**EXERCISE DIRECTIONS**
Reproduce each line from the first in the data through the line that contains "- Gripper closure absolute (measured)" exactly; give nothing else.
────────────────
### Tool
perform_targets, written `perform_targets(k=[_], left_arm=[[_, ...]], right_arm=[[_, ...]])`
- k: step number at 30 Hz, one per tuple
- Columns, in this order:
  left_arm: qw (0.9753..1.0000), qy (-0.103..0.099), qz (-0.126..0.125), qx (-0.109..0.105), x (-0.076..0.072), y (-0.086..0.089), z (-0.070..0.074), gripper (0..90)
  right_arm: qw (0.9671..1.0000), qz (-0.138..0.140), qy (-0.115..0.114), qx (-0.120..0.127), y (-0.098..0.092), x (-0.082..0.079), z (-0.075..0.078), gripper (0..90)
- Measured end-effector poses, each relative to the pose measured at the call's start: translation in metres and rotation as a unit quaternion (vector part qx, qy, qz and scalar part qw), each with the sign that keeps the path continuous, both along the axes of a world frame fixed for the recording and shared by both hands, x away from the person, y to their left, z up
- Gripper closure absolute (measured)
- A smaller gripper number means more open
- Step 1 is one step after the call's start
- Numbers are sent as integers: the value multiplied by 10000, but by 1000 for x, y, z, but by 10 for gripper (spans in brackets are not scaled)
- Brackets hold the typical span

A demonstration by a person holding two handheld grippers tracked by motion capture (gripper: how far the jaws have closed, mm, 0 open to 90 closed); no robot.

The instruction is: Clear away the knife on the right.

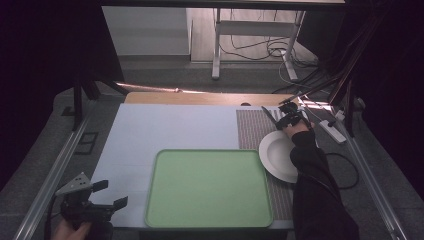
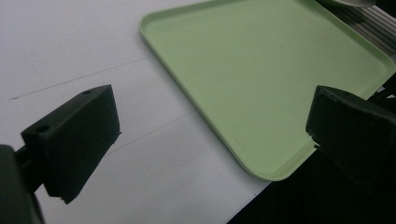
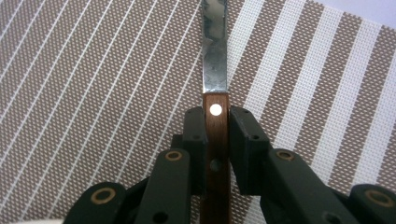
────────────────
**TASK OUTPUT**
### Tool
perform_targets, written `perform_targets(k=[_], left_arm=[[_, ...]], right_arm=[[_, ...]])`
- k: step number at 30 Hz, one per tuple
- Columns, in this order:
  left_arm: qw (0.9753..1.0000), qy (-0.103..0.099), qz (-0.126..0.125), qx (-0.109..0.105), x (-0.076..0.072), y (-0.086..0.089), z (-0.070..0.074), gripper (0..90)
  right_arm: qw (0.9671..1.0000), qz (-0.138..0.140), qy (-0.115..0.114), qx (-0.120..0.127), y (-0.098..0.092), x (-0.082..0.079), z (-0.075..0.078), gripper (0..90)
- Measured end-effector poses, each relative to the pose measured at the call's start: translation in metres and rotation as a unit quaternion (vector part qx, qy, qz and scalar part qw), each with the sign that keeps the path continuous, both along the axes of a world frame fixed for the recording and shared by both hands, x away from the person, y to their left, z up
- Gripper closure absolute (measured)

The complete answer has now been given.